Monday, June 28, 2010

My Own Rubric of Success: Play With It!

I have continued to ponder the cause of my deep embarrassment over not having any kind of coherent 5 year plan for my energy healing, as I posted about here. I quickly deduced that I did not have a 5 year plan because I felt lukewarm about my practice. I had several layers of self-judgment over the whole thing, including laziness, inability to think of it with right and left brains, being a dreamer instead of a planner, and fear-of-failure induced self-sabotage.

Delving beneath all that, I found two things that were really holding me up: I didn't know what the standard of success was, and I am good at energy healing without being passionate or fulfilled by it.

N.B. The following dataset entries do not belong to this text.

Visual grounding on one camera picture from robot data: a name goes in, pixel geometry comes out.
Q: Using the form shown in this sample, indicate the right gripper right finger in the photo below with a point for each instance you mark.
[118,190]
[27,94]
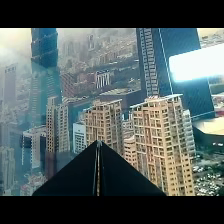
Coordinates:
[123,178]

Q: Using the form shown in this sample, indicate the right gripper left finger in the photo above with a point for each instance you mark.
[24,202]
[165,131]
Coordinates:
[76,176]

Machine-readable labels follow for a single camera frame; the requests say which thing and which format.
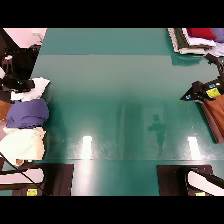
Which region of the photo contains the beige folded garment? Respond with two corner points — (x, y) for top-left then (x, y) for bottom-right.
(167, 27), (208, 56)

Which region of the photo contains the purple garment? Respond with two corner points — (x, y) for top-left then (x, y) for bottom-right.
(5, 98), (50, 130)

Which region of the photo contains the dark green garment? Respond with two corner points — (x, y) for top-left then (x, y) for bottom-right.
(174, 27), (192, 51)

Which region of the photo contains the lilac garment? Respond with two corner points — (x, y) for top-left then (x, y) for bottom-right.
(211, 27), (224, 44)

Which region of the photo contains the black cable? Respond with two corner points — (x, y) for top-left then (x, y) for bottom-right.
(0, 152), (49, 197)

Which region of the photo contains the white folded garment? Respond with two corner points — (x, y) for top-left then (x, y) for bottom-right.
(181, 27), (218, 48)

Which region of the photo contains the brown garment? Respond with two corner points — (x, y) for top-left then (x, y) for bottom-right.
(199, 95), (224, 145)

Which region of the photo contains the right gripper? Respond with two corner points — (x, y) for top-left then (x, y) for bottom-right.
(190, 80), (210, 102)

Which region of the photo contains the cream garment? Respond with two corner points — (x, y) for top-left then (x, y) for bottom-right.
(0, 126), (47, 167)

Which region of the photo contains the red garment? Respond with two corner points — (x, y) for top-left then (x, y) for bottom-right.
(186, 27), (218, 41)

I am good at a lot of things, but I am really only passionate and fulfilled by pagan spaces and lifestyles, hence the goal of living in pagan community in the woods and being involved with projects that promote interconnection, sustainability, co-creation, and sacred pleasure. However, I do not have a coherent plan for making an income off my pagan pursuits any time soon; it seems like stretching to just acquire the land I dream about. A stop-gap or contingency will have to be applied in the meantime.

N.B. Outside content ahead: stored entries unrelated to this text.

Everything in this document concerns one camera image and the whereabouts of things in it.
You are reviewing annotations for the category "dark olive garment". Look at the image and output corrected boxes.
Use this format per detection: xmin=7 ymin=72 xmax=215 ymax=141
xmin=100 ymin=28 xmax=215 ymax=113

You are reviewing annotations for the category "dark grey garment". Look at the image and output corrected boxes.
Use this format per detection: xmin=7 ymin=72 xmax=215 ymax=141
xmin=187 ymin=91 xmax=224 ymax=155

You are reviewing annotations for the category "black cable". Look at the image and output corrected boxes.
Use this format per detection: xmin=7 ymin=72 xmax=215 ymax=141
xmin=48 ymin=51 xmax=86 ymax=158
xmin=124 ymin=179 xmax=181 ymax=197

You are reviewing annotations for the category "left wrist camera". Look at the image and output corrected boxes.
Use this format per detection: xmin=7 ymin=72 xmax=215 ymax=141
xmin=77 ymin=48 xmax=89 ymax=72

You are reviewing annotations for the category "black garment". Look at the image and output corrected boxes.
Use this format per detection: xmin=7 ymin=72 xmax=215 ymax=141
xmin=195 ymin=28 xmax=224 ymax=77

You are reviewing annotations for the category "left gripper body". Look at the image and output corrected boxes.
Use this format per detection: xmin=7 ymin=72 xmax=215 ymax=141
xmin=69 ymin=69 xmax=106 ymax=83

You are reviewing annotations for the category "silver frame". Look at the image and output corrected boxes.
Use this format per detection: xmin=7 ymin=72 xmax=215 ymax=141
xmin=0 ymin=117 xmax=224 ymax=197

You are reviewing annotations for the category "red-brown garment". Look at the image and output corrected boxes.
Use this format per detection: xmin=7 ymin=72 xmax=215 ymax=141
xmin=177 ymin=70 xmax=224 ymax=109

Of my current income opportunities, I can either choose to work on growing the highly-flexible pursuits I currently have in the works, including my energy healing practice, or I can drop them and get a regular job like waiting tables or working for a nonprofit. Neither option is one that will fill me with passion and fulfillment. That decided, it makes sense to pursue the one that offers the most flexibility and best pay, which is the energy healing.

As for the standard of success, I get to determine that for myself. Having come up through a rigidly structured educational system that I happened to excel at, I have been so accustomed to having an external authority define the rubric of success that lack of one has undermined me without my realizing it. I have now sat down and written my own goals and plan to define success within my practice, and that simple act has lifted a heavy weight off my subconscious.

I have now decided to cease being lukewarm and instead to play with growing my practice. I am not a professional; never have been. I'm not sure it is in my personality to work at being serious and impressive. Instead, I will be a free spirit who writes campy ads posted on coffee shop bulletin boards and uses a blogger webpage because it is the best I know how to manage. Who knows, I may even decorate my xeroxed ads with crayon!